For someone with anger, control, obsessive compulsive, or impulsive issues, I would recommend other games.


----------



## Fluctuate (Mar 24, 2015)

ninjahitsawall said:


> I think it has an effect similar to mindfulness -- enhancement of self-awareness, mind-body connection which allows for greater cognitive processing.
> 
> But let's be honest, IQ is an abstraction that is meant to be a proxy for "intelligence", something that in itself lacks empirical understanding (unlike the findings with mindfulness, which have actually shown changes in brain connectivity, frontal lobe growth etc).
> 
> So there's a missing link as far as whether certain physiological changes that alter IQ score are truly "intelligence", or if IQ can be pointing to something else that is indirectly linked to intelligence (like processing ability).


Well... just because we can't pinpoint exactly where intelligence is doesn't mean it... isn't there? And ... haven't they found that intelligence is how much frontal lobe- gray matter, and how well connected it is, pretty much sums up intelligence? I had someone show me on an MRI once how you could tell someone's likely IQ/intelligence.

I think IQ and processing ability are the same :tongue:


----------



## The red spirit (Sep 29, 2015)

Fluctuate said:


> There's always been debate about whether or not certain video games can cause people to become violent. Some people think they're fine, no danger. Others think it's always a (very) bad idea for _anyone_ to play violent games, particularly FPS. I happen to think that just because you play games like that doesn't mean that you will, or _want_ to... hurt anyone else. There are so many things that can make people violent... I would think that the person must have a condition that causes lack of empathy (ASPD in any form), and/or ... be feeling desperation. I think if someone's decided to be violent, some video games can teach them exactly how... and because your mind is in such a malleable state, you really are learning how to... well, kill someone? And further- because you _are_ your character, it's easier for you to put yourself in that state of mind.
> 
> For someone with anger, control, obsessive compulsive, or impulsive issues, I would recommend other games.

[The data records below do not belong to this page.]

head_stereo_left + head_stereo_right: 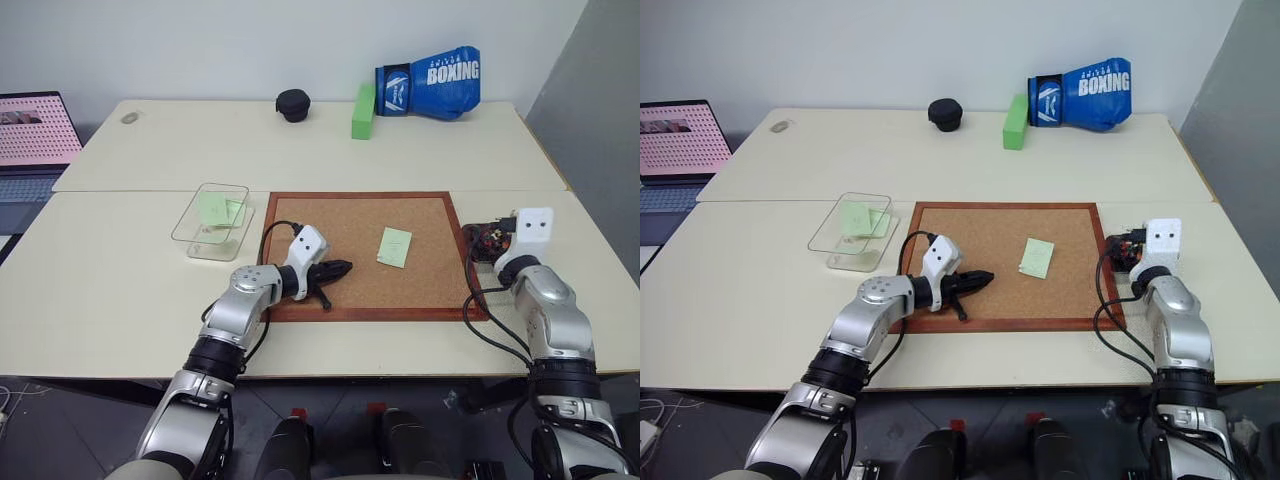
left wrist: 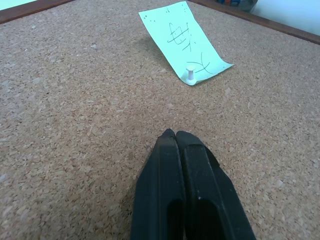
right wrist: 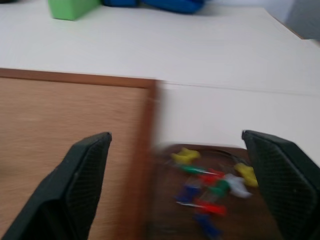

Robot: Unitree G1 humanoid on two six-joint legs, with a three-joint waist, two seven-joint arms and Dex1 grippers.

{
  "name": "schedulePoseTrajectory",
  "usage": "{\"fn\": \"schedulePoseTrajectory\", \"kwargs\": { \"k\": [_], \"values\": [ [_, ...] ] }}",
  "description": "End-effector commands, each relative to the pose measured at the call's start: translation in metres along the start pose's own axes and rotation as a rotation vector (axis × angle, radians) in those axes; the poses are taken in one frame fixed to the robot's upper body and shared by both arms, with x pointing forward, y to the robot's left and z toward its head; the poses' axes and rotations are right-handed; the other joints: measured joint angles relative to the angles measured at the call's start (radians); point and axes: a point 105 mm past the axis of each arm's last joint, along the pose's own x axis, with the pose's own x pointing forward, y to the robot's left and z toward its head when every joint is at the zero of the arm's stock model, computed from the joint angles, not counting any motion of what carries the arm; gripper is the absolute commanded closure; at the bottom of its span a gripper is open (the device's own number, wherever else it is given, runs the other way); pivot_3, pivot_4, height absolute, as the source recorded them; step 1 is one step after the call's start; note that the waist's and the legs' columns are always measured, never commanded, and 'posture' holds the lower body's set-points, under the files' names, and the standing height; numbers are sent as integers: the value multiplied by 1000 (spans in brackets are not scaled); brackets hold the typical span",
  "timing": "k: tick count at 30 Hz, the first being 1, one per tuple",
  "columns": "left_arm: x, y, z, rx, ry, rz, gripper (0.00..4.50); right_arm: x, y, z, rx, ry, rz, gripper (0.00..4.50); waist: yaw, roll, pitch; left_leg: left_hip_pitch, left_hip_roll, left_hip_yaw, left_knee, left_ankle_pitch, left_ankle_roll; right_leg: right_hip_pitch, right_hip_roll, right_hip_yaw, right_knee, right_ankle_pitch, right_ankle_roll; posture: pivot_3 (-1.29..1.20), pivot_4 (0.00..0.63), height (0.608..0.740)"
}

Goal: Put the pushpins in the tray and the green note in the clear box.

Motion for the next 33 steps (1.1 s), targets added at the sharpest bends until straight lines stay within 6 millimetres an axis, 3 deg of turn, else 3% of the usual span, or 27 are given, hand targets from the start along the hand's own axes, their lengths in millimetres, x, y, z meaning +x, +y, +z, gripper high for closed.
{"fn": "schedulePoseTrajectory", "kwargs": {
  "k": [1, 6, 10, 17, 21, 33],
  "values": [
    [5, -6, -12, -29, 46, -17, 4500, -8, 72, 20, -27, -76, 372, 86, -1, 0, 0, 0, 0, 0, 0, 0, 0, 0, 0, 0, 0, 0, 0, 0, 150, 740],
    [4, -7, -13, -31, 48, -16, 4500, -11, 96, 19, -26, -77, 476, 86, 1, 0, 0, 0, -1, 0, 1, 0, 0, 0, -1, 0, 0, 0, 0, 0, 150, 740],
    [4, -6, -12, -26, 47, -15, 4500, -4, 124, 3, -54, -35, 567, 86, 0, 0, 0, 1, 0, 0, 0, 0, 0, 0, 0, 0, 0, 0, 0, 0, 150, 740],
    [2, -6, -11, -24, 45, -12, 4500, 24, 128, -6, -46, -7, 518, 86, 0, 0, 0, 1, -1, 0, 1, 0, 0, 0, -1, 0, 0, 0, 0, 0, 150, 740],
    [-1, -6, -13, -24, 48, -7, 4500, 27, 131, -8, -37, 0, 532, 86, 1, 0, 0, 1, 0, -1, 0, 0, 0, 0, 0, -1, 1, 0, -1, 0, 150, 740],
    [-3, -6, -15, -25, 51, 0, 4500, 21, 130, -21, -45, 38, 542, 2663, -1, 0, 0, 1, 0, 0, 0, 0, 0, 0, 0, 0, 1, 0, -1, 0, 150, 740]
  ]
}}
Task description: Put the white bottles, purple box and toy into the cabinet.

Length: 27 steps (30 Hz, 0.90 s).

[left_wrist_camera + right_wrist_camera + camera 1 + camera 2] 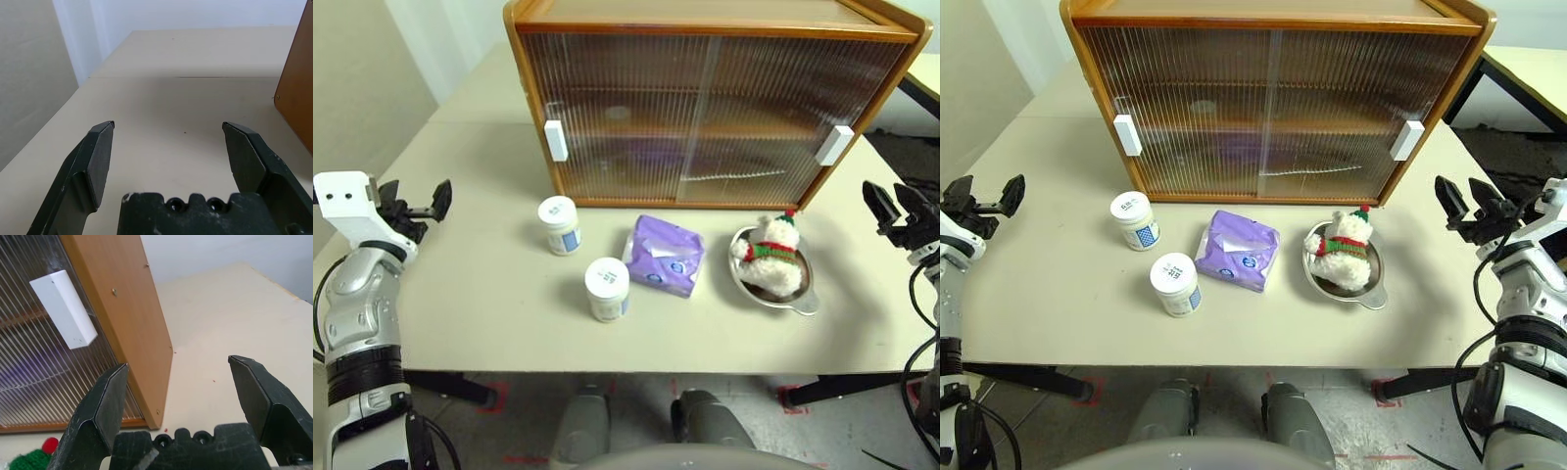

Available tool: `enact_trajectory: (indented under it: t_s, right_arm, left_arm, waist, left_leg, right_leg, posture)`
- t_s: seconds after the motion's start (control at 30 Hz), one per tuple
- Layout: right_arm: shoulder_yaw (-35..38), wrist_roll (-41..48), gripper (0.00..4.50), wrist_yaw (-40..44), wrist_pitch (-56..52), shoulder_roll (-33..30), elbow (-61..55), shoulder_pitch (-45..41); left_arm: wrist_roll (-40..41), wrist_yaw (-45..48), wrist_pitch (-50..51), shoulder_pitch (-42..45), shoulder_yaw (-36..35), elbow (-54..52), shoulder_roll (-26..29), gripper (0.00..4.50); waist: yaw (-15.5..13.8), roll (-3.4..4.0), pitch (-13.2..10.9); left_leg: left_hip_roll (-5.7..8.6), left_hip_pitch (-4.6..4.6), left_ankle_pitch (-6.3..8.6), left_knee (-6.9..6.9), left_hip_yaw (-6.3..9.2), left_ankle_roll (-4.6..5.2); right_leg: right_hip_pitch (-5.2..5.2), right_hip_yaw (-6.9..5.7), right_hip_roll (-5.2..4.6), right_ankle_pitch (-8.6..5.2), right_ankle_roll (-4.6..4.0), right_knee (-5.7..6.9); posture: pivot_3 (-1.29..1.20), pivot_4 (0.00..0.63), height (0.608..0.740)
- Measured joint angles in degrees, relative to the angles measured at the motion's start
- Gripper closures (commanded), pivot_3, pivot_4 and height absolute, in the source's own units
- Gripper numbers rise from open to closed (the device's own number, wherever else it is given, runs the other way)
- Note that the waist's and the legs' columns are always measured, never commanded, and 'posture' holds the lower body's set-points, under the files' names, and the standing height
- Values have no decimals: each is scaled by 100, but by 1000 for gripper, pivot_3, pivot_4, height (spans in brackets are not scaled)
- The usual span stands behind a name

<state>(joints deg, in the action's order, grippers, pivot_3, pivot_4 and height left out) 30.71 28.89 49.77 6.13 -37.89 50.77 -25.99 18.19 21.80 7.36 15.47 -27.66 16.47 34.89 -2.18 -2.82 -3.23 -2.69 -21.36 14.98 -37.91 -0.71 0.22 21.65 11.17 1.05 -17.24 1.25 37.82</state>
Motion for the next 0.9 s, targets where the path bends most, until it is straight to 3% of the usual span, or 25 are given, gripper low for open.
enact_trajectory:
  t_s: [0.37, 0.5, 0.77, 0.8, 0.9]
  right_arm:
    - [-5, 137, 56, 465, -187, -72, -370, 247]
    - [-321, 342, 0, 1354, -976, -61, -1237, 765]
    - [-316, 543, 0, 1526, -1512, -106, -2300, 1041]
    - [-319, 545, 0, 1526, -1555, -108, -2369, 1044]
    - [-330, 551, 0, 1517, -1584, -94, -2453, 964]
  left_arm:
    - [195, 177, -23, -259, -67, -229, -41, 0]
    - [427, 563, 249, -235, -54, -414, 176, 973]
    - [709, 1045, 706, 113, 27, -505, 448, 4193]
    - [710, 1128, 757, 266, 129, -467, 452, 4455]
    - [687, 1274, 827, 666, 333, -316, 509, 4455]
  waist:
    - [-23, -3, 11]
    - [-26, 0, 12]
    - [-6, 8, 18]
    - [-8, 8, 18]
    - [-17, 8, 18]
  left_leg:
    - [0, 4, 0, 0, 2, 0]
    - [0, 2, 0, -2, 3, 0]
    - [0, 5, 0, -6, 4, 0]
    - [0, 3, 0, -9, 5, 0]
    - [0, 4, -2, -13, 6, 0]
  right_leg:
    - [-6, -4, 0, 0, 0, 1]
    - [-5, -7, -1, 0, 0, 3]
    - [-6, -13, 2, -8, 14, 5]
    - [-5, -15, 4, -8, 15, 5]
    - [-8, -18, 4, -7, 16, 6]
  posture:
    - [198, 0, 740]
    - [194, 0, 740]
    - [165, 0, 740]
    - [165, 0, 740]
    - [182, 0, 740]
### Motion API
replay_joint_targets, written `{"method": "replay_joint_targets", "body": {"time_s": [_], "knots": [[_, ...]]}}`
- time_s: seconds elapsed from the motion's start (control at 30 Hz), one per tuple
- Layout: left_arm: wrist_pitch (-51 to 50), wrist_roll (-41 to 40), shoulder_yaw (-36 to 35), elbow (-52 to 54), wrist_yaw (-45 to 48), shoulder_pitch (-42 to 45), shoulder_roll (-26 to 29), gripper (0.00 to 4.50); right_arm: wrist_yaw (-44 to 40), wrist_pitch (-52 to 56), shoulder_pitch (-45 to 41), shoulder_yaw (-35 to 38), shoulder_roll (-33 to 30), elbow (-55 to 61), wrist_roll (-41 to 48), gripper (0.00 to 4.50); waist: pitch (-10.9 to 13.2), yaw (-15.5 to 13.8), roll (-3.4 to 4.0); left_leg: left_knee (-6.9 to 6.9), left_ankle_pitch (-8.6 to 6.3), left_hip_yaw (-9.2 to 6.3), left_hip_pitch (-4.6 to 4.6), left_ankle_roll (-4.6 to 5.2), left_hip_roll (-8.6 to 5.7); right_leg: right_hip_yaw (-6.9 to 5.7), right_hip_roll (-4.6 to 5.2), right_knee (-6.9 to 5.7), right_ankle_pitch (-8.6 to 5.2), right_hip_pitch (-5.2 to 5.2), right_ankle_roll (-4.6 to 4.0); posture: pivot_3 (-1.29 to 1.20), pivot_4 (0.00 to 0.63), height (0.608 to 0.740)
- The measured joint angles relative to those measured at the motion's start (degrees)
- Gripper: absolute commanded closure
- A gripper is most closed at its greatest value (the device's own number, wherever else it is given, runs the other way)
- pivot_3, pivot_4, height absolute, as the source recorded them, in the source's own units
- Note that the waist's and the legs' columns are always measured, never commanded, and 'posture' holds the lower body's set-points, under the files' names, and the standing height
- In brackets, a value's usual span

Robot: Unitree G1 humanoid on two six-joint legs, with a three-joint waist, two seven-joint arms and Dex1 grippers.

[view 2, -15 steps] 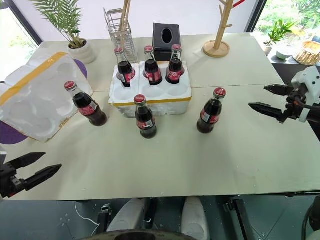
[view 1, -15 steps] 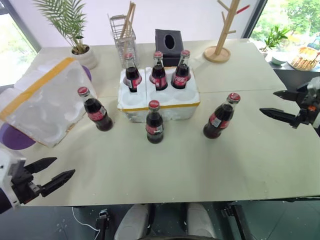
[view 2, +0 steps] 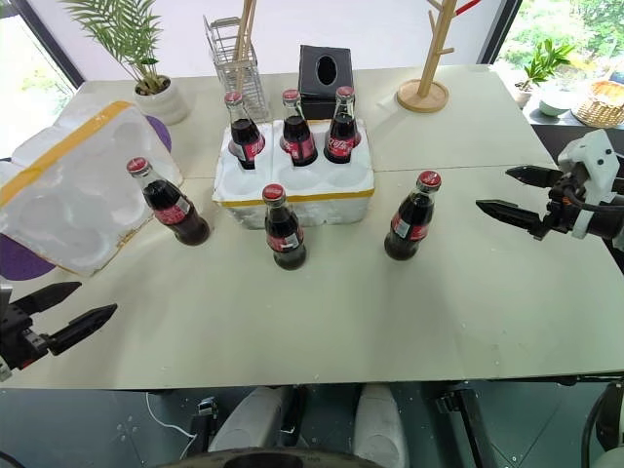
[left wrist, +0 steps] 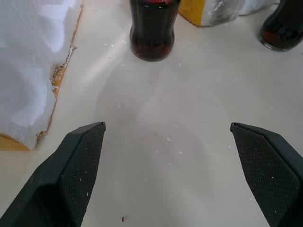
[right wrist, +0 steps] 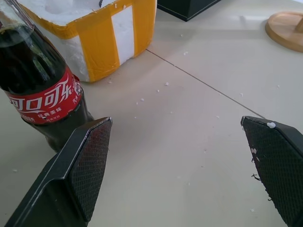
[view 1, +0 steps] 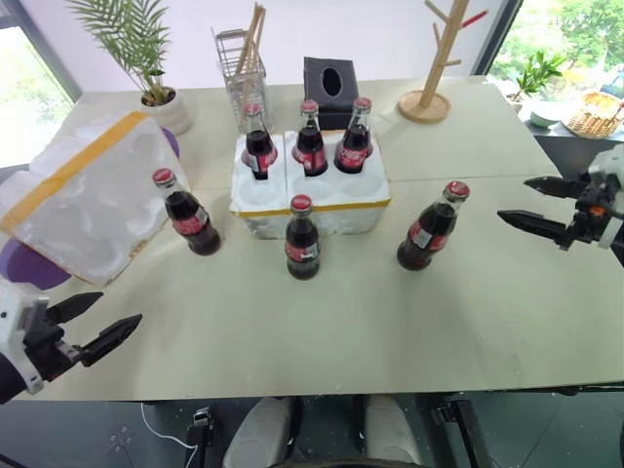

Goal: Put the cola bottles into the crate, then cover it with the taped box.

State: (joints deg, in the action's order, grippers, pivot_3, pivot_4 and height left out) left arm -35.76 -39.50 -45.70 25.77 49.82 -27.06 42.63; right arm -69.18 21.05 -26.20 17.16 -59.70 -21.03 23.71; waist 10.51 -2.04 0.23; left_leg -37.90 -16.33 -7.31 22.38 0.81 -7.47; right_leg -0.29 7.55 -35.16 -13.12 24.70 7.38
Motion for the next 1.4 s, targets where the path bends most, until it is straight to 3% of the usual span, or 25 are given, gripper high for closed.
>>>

Well I only learned to move mouse faster and more accurately. I was talking about fast pace FPS (I had that into my head), where you have no time to think, you just go and do, that's it and nothing more. Call of Duty is slow imo. UT2004 is where shit gets real. I don't think about ethical part at all. It works as reaction and goal reaching trainer to me. I'm only 17 now. Plus my parents let me play 18+ games at age 5. I don't really have negative effects from that. Nowadays, there is severe lack of really good FPS games. Too many of them are just way too violent for no reason. They are very boring to me.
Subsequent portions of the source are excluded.